What Does Hadoop Mean to You?

by Ostatic Staff - Mar. 26, 2008

MapReduce is Google's secret weapon: A way of breaking complicated problems apart, and spreading them across many computers. Hadoop is an open source implementation of MapReduce that you can use on your own computers, in the same way. How does Hadoop work, and how might you best use it?

Especially if you were interested in the recent news involving Yahoo and Hadoop, or if you're interested in cloud computing, it's worth finding out.

Why is Google so successful? One answer is that they have a smarter search algorithm. You could also say that they have a winning advertising system, based on their search algorithm. And yet another possibility is that Google's enormous profits have enabled it to hire the best and the brightest computer scientists, who further refine the search algorithm, as well as Google's various applications and services.

But another reason for Google's success is that they have learned how to take advantage of large clusters of computers, much better and faster than their rivals. A key component to this success is something known as MapReduce, which allows Google's engineers to define a problem in such a way that it is broken up, allocated to a large number of computers for processing, reassembled, and then used.

MapReduce is based on "functional programming," a style common in such languages as Lisp, and available in high-level languages such as Perl, Python, and Ruby. In functional programming, data is rarely assigned to a variable. Rather, it is processed as it passes through different types of functions. The "map" part of MapReduce is a built-in function that invokes the same operation on each element of a list. So in Ruby, we can say:

[1, 2, 3].map{|i| i * 10}

The above code takes the three-element array [1,2,3], and multiplies each element by 10. The original array is not modified, but "map" returns a new array whose value is [10, 20, 30]. Of course, you can apply far more sophisticated functions to "map", ranging from image processing to text searches.

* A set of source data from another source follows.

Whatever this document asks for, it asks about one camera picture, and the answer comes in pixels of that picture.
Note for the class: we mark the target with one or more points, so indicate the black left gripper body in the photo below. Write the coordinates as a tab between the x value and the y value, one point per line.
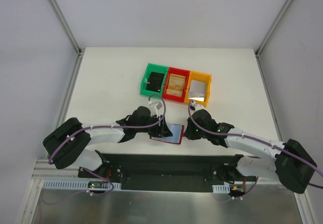
161	127

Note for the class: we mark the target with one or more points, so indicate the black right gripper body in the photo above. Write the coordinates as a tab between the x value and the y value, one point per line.
189	131

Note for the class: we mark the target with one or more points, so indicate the red leather card holder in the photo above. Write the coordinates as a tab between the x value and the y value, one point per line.
177	134

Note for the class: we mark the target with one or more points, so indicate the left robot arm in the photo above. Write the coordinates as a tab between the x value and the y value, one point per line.
67	144

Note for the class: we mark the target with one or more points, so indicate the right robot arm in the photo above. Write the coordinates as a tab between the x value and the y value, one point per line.
287	162

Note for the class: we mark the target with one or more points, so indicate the black VIP card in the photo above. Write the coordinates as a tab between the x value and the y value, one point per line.
155	81

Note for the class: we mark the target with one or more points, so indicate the gold VIP card lower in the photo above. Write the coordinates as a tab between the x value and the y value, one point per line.
174	92

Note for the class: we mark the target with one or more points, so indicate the gold vip card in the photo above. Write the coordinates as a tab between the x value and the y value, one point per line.
176	81
174	92

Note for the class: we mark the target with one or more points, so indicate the silver VIP card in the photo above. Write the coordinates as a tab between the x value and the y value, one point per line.
197	90

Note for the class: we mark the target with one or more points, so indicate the gold VIP card upper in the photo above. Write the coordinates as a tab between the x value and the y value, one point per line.
176	81

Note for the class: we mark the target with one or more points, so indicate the green plastic bin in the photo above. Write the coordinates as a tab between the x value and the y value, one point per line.
152	68

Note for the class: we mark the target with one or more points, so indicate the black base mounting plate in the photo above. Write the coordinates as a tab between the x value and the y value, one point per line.
174	173

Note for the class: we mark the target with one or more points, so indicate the yellow plastic bin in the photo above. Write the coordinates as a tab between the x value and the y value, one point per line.
207	78

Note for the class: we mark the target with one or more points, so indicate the red plastic bin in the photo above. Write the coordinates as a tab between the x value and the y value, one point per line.
176	71

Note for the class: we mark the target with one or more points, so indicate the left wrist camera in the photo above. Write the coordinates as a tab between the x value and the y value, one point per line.
155	106

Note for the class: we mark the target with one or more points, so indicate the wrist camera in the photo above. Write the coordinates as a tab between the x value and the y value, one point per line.
155	106
195	106

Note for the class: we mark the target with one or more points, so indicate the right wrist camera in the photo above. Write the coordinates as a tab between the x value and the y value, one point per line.
195	106

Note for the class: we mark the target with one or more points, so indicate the right white cable duct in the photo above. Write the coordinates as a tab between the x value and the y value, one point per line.
221	189

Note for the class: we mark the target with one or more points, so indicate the white cable duct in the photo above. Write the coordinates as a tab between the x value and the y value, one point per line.
221	189
80	185

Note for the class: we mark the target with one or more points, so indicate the left aluminium frame post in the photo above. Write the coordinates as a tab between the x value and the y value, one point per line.
65	26

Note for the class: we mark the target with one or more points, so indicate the aluminium frame post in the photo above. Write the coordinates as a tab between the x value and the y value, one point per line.
65	26
274	26

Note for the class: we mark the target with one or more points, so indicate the left white cable duct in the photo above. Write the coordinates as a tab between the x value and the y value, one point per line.
80	185

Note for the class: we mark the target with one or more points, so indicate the right aluminium frame post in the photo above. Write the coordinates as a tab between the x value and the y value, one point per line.
274	26

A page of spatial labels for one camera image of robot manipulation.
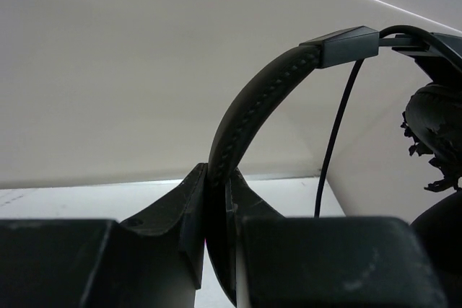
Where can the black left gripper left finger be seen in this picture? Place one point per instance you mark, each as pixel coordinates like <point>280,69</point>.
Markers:
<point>152,259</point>

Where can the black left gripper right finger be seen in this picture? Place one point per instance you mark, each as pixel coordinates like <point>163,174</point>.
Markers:
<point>324,262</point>

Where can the black headset with microphone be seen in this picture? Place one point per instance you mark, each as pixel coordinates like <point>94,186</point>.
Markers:
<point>432,119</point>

After "map" has applied the function to each list element, MapReduce applies a second function, called (big surprise!) "reduce." The job of "reduce" is to transform the output from "map". This function might do nothing at all, or it might sum the resulting list of numbers, or it might remove those list elements that fail a particular test.

The key thing to remember with "map" is that it doesn't matter how many parameters are in the list to which it is applied: Each element is handled independently of every other element. This means that "map" can process each element in the order that it is given, or backwards, or even -- and here's where it gets amazing -- on multiple computers, with each computer processing one or more elements from map's input list.

So if you have 10 elements in your list, you can invoke the mapping function on all 10 elements on one computer. Or you can divide the list into two parts, and invoke the mapping function on five elements on each of the computers. Or you can divide the list into 10 parts, and invoking the mapping function once on each of 10 computers. The results will be the same, and will be combined intelligently by the "reduce" function.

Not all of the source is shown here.